Nel 2035 la Sardegna avrà 148mila abitanti in età lavorativa in meno, Cagliari fa poco peggio

Le proiezioni della Cgia di Mestre proseguendo con questo trend demografico ed i problemi anche economici

Tra dieci anni la Sardegna avrà quasi 148mila abitanti in meno di età compresa tra 15 e 64 anni. Perdendo il 15% della propria forza lavoro.
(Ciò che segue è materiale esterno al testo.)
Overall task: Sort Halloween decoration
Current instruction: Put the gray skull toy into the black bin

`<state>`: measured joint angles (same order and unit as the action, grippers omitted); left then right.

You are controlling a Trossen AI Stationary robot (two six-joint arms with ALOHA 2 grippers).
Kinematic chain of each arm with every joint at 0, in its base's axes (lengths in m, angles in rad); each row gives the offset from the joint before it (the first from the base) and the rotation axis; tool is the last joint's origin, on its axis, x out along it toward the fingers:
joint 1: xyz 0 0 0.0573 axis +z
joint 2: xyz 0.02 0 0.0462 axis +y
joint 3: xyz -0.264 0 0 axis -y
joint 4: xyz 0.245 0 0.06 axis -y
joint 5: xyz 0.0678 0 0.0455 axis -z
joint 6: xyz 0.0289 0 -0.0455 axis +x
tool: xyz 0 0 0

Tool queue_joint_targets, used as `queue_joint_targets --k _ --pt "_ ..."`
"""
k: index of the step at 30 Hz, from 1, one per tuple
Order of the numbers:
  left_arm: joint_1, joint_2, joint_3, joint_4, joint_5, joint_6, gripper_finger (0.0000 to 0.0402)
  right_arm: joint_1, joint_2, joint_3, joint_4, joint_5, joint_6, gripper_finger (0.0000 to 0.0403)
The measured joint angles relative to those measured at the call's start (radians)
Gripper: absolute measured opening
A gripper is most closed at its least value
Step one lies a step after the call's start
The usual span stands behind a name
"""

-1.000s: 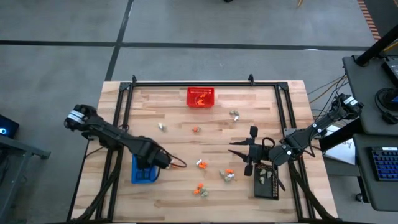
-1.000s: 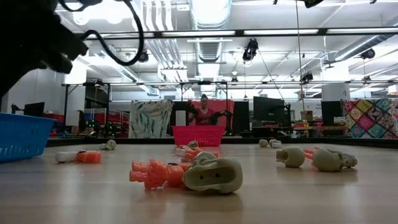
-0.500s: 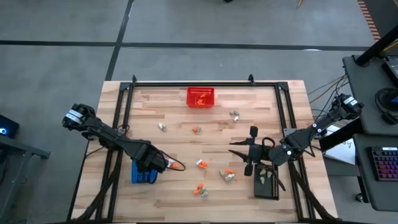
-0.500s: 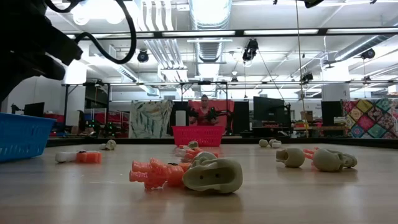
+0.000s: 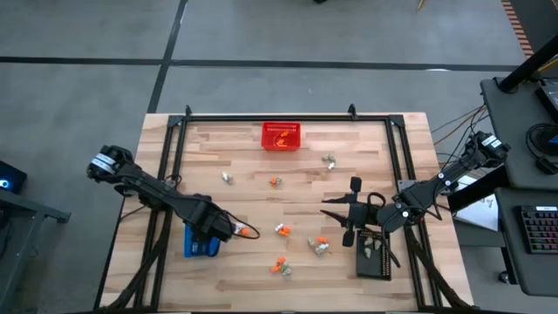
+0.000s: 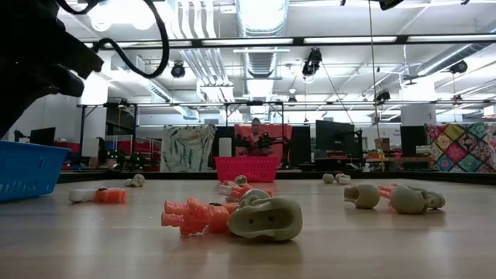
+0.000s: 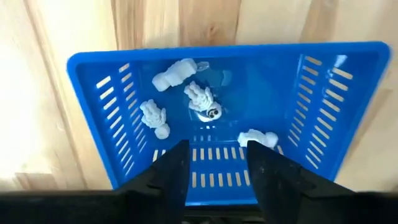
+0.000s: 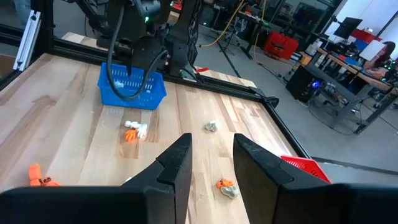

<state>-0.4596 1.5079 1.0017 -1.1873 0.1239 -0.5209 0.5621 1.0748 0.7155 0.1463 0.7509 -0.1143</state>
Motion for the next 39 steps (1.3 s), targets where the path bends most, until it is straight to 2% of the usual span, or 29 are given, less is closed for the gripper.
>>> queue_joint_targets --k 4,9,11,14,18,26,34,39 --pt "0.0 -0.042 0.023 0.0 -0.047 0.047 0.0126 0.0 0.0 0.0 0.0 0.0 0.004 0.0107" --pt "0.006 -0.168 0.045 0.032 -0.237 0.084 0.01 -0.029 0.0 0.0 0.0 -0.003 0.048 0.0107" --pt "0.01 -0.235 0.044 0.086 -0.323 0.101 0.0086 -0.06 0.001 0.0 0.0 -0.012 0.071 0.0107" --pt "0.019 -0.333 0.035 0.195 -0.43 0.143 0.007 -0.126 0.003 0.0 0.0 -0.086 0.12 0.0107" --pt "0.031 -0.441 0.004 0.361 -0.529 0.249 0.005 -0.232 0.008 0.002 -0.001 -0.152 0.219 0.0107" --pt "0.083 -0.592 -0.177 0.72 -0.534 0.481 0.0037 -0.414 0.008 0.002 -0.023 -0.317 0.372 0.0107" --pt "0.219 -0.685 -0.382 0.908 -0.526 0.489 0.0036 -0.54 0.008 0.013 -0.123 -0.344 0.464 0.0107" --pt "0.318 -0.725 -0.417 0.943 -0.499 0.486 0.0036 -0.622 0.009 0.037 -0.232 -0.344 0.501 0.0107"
Il dato peggiore tra le regioni italiane secondo le stime fatte dal Centro studi della Cgia di Mestre qualora l’andamento demografico non dovesse cambiare.

La situazione in Italia

Il doppio della media italiana, che è del 7,8%, comunque molto rilevante. Procedendo con questo andamento demografico, l’Italia nel 2025 avrà 2,9 milioni di potenziali lavoratori in meno. Un trend comune a tutte le zone del Paese, ma con percentuali molto diverse. Nel Nord Ovest, infatti, si attende un calo del 4,5%, che nel Nord Est sale al 5,3%. Nel Centro la perdita di popolazione in età lavorativa sarà del 7,1% rispetto all’attuale. Crollo nel Mezzogiorno: oltre un milione e mezzo di popolazione in meno tra 15 e 64 anni, -12,2%.

I dati in Sardegna

Le province sarde si trovano ai primi posti di questa non invidiabile classifica. Nuoro è la provincia italiana che perderà percentualmente la parte più rilevante di potenziale forza lavoro: -17,9%, pari ad una perdita di 21.530 abitanti in questa fascia di età.

Segue il Sud Sardegna con 35.623 abitanti in meno (-17,7%). Tra le prime posizioni anche Oristano, sesta, con una perdita del 17% e Sassari, 12esima, con -13,6%.

Male anche la provincia di Cagliari, 19esima, con una perdita del 12,8% di popolazione in età lavorativa. I residenti di età compresa tra 15 e 64 anni, procedendo con questo trend, passeranno infatti dagli attuali 268.562 a 234.079 nel 2035, con una perdita di 34.483 persone in questa fascia.

Problemi anche per le imprese

La Cgia di Mestre evidenzia come nei prossimi anni le imprese siano destinate a subire dei contraccolpi molto preoccupanti.
Con difficoltà accresciute nel reperire giovani lavoratori da inserire nelle aziende artigiane, commerciali o industriali. Tanto più che non esistono misure efficaci in grado di modificare questa tendenza in tempi ragionevolmente brevi.

Inoltre, viene sottolineato, nemmeno il ricorso alla manodopera straniera potrà risolvere completamente la situazione. Di conseguenza, dobbiamo prepararci a un progressivo rallentamento del Pil, soprattutto nelle regioni e nelle province con un maggior calo demografico. A meno che le nuove tecnologie non determinino un radicale cambiamento dei processi produttivi.